Frieren (Volume 5)

- Ficha Técnica

. Título: Frieren: Beyond Journey’s End — Volume 5
. Título original: Sōsō no Frieren (葬送のフリーレン)
. Roteiro: Kanehito Yamada
. Arte: Tsukasa Abe
Gênero: Fantasia, aventura, drama, slice of life

- Resenha

A série aprofunda sua mudança temática ao converter a jornada de Frieren, Fern e Stark em um rito de passagem que combina proximidade, misticismo e uma crescente tensão narrativa.  Nesse estágio da obra, o mangá já estabeleceu seu ritmo reflexivo, porém o quinto volume evidencia de forma clara como o roteiro e a arte trabalham em harmonia para desvendar as camadas silenciosas dos personagens e intensificar a atmosfera emocional que caracteriza Frieren: Beyond Journey’s End.

A narrativa adota o conceito de memória filtrada pelo presente: as experiências que Frieren compartilha com seus novos companheiros evocam constantemente recordações de Himmel, Eisen e Heiter. No entanto, em vez de interromper o fluxo da história, essas reminiscências atuam como conexões emocionais, elucidando não apenas o mundo, mas, principalmente, a maneira como a protagonista percebe tudo ao seu redor.

Nesses momentos, a combinação de texto e imagem é essencial.  Por exemplo, os flashbacks apresentam uma composição mais espaçada, com quadros amplos e poucas falas, gerando uma impressão de tempo desacelerado — uma decisão visual que reflete a temporalidade ampliada da própria Frieren.  O roteiro utiliza a elipse para insinuar, em vez de revelar, como algumas lições do passado guiam suas ações no presente.

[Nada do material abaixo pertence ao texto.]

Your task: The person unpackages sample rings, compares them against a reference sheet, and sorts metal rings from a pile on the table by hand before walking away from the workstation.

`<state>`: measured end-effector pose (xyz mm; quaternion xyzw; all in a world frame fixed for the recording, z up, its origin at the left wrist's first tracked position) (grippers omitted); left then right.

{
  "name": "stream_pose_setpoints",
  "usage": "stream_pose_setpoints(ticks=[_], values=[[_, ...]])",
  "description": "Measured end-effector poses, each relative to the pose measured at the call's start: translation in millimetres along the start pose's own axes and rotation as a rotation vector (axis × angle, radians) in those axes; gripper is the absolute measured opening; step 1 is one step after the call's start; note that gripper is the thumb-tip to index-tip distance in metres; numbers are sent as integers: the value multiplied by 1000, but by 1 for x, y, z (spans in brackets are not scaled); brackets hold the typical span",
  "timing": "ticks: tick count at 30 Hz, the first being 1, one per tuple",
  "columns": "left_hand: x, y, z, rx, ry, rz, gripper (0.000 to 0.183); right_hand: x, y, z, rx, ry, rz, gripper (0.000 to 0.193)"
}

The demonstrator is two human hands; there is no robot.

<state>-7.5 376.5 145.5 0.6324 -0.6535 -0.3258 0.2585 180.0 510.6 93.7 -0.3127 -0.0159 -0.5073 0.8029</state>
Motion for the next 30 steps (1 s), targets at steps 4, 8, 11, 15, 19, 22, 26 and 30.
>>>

A forma como o mangá conecta o cotidiano ao épico é outro aspecto notável deste volume.  O roteiro intercalam pequenos gestos, como acampamentos, conversas discretas e treinos, com momentos de tensão mágica, mas a arte consegue fazer essa transição parecer natural.  Tsukasa Abe emprega composições simples para o dia a dia, utilizando planos médios e close-ups que destacam expressões discretas, ao passo que acentua detalhes e contrastes em cenas de confrontos ou magia.  Como resultado, temos uma narrativa em que a intimidade e a aventura coexistem: ambas estão entrelaçadas.

As cenas que envolvem o exame mágico, que representam um aspecto significativo deste volume, exemplificam a eficácia dessa integração.  O roteiro cria um ambiente de competição e desconfiança, mas é a arte que realmente o faz vibrar.  A disposição dos personagens no quadro — frequentemente em posições diagonais opostas, com espaços vazios gerando tensão — intensifica o ambiente de dúvida e indica relações e personalidades antes que o diálogo o faça.  A paleta de luz e sombra (até mesmo em preto e branco) ganha mais profundidade, com fundos texturizados e linhas dinâmicas que ressaltam a natureza oculta e imprevisível da magia.

Por outro lado, Frieren recebe um tratamento visual que acentua seu afastamento emocional, porém também sua abertura progressiva.  A expressão, geralmente serena e por vezes enigmática, contrasta com microexpressões e sutis mudanças de postura que só ganham relevância porque o roteiro as antecipa meticulosamente: um comentário de Fern, um gesto de Stark, uma lembrança que permeia o momento atual.  A arte não enfatiza essas sutilezas, mas as apresenta de forma discreta, permitindo que o espectador compreenda que o crescimento emocional de Frieren é um processo gradual, porém perceptível.

O espaço como elemento narrativo é enfatizado no volume 5.  Ambientes abertos, como florestas e ruínas, são representados com linhas sutis e contrastes mínimos, transmitindo uma sensação de tranquilidade e amplitude. Em contrapartida, espaços fechados, especialmente durante provas e encontros entre magos, apresentam composições mais pesadas, quase opressivas.  O roteiro emprega esses locais como extensões emocionais: cada cenário se relaciona com o estado interno dos personagens ou com a atmosfera da cena.

Ao término, o quinto volume evidencia como Frieren é uma obra elaborada na combinação entre sutileza e rigor formal.  O roteiro leva a narrativa por trajetórias reflexivas, em que passado e presente se entrelaçam, ao passo que a arte concretiza esse entrelaçamento por meio do ritmo, da composição e da atmosfera.  Não há exageros nem grandiloquência: tudo é planejado para que emoção e significado surjam do silêncio, da pausa e do detalhe.

O resultado é um volume que representa o cerne do mangá: uma aventura épica cuja potência não está na magnitude da fantasia, mas na delicadeza com que texto e imagem se unem para investigar o tempo, a memória e a humanidade que Frieren ainda está aprendendo a entender.